Two active projects there are worth noting. Riviera at Hawana Salalah offers waterfront units designed with the holiday-let market in mind, while Amazi at Hawana Salalah targets the premium end of the resort segment. Both are developed by Muriya, the joint venture behind Hawana Salalah's master plan. Off-plan purchases here fall under Oman's mandatory escrow account regulations, meaning your stage payments are held in a ring-fenced account — a meaningful protection given that resort projects can have multi-year build timelines.
Muscat: Capital City, Multiple Entry Points
Muscat remains the country's primary gateway for international arrivals, and several ITC zones sit within or just outside the capital. AIDA, Muscat occupies a clifftop position south of the city and is home to Marriott Residences AIDA — a branded residence offering where the hotel operator manages the rental pool, removing the operational burden from individual owners. Branded residences in Oman typically command a 15–25% price premium over comparable non-branded stock, but the trade-off is a management fee that reduces net yield.
Muscat Bay offers a marina-fronted alternative closer to the city core, with a mix of apartments and townhouses. Shatti Al Qurum, Muscat — one of the capital's most established residential and commercial strips — continues to attract demand from professionals and short-term visitors alike, though supply here is tighter and pricing reflects that scarcity.

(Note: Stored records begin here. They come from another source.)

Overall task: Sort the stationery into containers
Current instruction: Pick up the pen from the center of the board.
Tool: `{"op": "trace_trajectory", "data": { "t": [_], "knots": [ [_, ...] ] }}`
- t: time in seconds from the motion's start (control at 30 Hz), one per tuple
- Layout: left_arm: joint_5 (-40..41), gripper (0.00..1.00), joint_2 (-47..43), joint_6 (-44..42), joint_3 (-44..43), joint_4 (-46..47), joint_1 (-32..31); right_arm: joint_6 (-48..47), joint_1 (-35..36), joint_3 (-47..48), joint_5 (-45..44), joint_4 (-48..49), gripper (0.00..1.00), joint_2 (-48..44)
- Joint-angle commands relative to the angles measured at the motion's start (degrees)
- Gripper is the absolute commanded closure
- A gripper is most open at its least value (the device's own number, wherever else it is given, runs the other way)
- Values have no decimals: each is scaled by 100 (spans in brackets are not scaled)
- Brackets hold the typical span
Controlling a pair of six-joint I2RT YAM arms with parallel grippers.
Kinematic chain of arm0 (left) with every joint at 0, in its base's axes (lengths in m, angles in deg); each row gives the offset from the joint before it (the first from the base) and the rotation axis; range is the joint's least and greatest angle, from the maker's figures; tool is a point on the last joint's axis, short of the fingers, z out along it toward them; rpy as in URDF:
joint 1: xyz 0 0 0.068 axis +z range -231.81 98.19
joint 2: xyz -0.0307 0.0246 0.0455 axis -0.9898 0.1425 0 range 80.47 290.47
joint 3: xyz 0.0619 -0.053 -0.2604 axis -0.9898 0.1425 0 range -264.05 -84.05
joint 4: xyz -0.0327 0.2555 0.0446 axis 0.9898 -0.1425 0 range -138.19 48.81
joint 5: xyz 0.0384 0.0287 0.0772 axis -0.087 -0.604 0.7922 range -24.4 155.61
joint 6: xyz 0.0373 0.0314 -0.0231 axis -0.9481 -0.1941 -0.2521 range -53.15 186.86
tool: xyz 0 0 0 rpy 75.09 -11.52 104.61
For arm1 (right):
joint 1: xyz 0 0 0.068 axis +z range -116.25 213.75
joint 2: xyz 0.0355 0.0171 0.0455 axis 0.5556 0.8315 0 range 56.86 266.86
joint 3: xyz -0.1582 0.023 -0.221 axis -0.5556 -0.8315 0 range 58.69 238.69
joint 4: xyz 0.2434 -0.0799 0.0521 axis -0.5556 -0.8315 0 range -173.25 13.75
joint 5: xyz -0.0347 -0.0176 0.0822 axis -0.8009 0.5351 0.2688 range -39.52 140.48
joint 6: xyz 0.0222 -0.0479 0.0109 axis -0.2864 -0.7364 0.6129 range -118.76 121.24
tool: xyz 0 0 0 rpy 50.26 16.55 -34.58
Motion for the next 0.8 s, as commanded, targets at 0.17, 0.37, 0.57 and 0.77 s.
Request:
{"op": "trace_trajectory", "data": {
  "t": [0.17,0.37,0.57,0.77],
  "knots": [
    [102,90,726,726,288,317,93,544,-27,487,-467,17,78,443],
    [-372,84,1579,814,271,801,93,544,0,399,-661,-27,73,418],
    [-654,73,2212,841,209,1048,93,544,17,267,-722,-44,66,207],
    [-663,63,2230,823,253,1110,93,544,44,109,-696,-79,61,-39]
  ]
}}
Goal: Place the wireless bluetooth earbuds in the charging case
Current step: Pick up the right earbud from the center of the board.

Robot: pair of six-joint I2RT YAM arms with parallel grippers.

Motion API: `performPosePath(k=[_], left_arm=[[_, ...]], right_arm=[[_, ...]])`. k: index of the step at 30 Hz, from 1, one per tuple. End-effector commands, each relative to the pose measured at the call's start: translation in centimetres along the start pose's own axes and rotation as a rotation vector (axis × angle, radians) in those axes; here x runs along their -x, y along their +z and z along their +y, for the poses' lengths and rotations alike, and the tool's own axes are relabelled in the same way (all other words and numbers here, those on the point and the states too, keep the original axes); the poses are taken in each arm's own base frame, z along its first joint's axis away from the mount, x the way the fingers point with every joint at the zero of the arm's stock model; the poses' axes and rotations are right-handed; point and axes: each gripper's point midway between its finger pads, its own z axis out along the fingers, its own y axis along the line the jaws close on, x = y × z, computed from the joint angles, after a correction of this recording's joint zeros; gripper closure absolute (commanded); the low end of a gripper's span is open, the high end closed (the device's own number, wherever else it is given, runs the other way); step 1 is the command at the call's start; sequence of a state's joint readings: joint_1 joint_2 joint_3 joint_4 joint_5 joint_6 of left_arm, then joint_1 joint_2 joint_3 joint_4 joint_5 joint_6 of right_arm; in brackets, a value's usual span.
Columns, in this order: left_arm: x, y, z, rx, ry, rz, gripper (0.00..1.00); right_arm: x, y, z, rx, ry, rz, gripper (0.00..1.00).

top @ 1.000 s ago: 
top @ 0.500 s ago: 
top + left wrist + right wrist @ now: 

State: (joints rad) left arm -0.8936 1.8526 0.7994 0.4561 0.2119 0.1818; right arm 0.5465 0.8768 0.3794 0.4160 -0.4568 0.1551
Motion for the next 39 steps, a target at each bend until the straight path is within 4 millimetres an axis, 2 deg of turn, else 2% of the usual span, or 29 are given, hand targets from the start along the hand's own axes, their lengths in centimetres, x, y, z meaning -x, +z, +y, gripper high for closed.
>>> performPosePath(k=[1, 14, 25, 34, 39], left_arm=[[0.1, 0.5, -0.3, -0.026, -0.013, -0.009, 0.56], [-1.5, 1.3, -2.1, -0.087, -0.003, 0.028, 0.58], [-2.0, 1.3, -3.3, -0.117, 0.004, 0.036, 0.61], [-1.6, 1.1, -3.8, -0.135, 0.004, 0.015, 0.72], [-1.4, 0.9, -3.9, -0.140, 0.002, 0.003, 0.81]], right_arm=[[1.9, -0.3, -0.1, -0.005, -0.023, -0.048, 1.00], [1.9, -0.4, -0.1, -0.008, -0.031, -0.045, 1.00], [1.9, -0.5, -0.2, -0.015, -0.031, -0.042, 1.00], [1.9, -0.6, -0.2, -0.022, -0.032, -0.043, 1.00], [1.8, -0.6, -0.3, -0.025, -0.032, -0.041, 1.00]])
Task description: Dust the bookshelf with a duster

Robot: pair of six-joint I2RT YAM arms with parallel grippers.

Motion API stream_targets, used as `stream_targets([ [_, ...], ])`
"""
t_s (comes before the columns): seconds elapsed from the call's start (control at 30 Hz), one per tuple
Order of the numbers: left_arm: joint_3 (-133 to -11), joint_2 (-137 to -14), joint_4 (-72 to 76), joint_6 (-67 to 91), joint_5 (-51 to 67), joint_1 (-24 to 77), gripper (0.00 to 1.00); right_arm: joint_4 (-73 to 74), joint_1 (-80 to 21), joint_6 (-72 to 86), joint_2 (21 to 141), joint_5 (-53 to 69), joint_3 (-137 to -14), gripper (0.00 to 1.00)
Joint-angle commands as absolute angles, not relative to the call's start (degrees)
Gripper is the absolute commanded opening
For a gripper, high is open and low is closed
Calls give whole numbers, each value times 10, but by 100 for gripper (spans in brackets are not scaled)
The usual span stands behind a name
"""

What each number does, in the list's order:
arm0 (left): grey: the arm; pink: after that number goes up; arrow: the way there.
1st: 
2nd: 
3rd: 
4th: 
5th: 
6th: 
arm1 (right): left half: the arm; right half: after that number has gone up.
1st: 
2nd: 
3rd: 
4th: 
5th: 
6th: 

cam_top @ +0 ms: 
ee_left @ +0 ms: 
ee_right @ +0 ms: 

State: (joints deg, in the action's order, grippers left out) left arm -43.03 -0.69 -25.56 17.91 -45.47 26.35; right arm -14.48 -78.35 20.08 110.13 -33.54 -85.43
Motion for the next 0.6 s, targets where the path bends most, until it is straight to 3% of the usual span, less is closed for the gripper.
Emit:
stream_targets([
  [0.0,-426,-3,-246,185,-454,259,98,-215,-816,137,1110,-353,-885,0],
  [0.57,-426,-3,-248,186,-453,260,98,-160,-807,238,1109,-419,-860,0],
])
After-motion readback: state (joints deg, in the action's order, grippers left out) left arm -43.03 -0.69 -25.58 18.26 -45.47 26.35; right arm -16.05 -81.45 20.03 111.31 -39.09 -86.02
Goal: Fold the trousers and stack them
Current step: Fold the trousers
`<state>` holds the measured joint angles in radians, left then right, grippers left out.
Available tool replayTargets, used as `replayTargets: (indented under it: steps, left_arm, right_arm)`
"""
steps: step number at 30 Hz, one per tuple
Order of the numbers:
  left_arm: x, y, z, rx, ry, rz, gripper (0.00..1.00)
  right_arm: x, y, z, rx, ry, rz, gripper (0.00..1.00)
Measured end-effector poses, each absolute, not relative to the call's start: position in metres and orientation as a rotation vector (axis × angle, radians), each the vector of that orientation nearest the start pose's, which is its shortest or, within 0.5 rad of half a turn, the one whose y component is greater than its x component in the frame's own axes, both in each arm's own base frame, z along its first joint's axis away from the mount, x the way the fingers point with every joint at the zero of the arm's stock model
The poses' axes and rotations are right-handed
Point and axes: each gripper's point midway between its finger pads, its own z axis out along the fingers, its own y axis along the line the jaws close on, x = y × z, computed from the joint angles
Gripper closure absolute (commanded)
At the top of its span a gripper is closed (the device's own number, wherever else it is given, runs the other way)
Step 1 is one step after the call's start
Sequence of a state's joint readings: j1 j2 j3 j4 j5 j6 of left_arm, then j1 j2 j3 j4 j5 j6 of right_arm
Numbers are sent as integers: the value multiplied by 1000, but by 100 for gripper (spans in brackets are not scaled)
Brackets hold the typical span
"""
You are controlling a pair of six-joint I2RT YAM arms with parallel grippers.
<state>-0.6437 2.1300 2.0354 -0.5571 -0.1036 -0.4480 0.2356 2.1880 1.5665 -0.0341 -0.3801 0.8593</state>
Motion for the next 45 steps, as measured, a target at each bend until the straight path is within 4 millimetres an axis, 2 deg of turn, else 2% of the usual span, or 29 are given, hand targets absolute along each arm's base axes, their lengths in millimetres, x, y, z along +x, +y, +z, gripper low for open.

Yiti: The Sustainable City Model
South of Muscat, Yiti is emerging as a distinct destination in its own right. Diamond Developers is delivering The Sustainable City – Yiti, with two active phases: the Sustainable District and The Plaza. The project is positioned around low-energy design and community living rather than pure resort hospitality, but its proximity to Muscat and the coast gives it clear short-term rental potential as Yiti's infrastructure matures.
The Tax Equation
If you're evaluating Oman purely on numbers, the tax structure is genuinely competitive. There is no personal income tax and no annual property tax. Rental income is subject to a 12% withholding tax — lower than most comparable destinations in the region and Europe. For a foreign buyer generating OMR 800–1,200 per month from a short-term rental unit in a resort ITC, the net-of-tax return is meaningfully better than it would be in, say, Dubai or Portugal at equivalent gross yields.
What the Forum Signals for Off-Plan Buyers
The Tourism Market Forum's third edition arriving now — mid-cycle in Oman's Vision 2040 roadmap — suggests the government is focused on sustaining momentum rather than just launching initiatives. For off-plan buyers, this matters because:
- Pipeline projects in ITC zones are more likely to receive timely infrastructure support (roads, utilities, permits) when tourism is a stated national priority.
- Hotel operator interest in Oman is rising, which increases the probability that branded residence schemes complete on schedule and with the promised management infrastructure.
- Regulatory clarity tends to improve around forum periods, as ministries align on investor-facing policies.
That said, off-plan carries real risk in any market. Always verify that your developer has registered the project's escrow account with the relevant authority, review the payment schedule against construction milestones, and factor in a realistic timeline buffer of 6–12 months beyond the stated handover date.
The Bottom Line
Oman's tourism sector is not a speculative story — it is a government-backed structural shift with a 20-year policy horizon. For property buyers, the practical implication is straightforward: ITC-zoned assets in proven tourist destinations like Salalah and coastal Muscat offer a credible path to rental income and capital growth, provided you choose the right project, understand the escrow protections in place, and hold for the medium term.
The Tourism Market Forum is a reminder that the policy tailwind is real. The work is in picking the specific asset that sits in its path.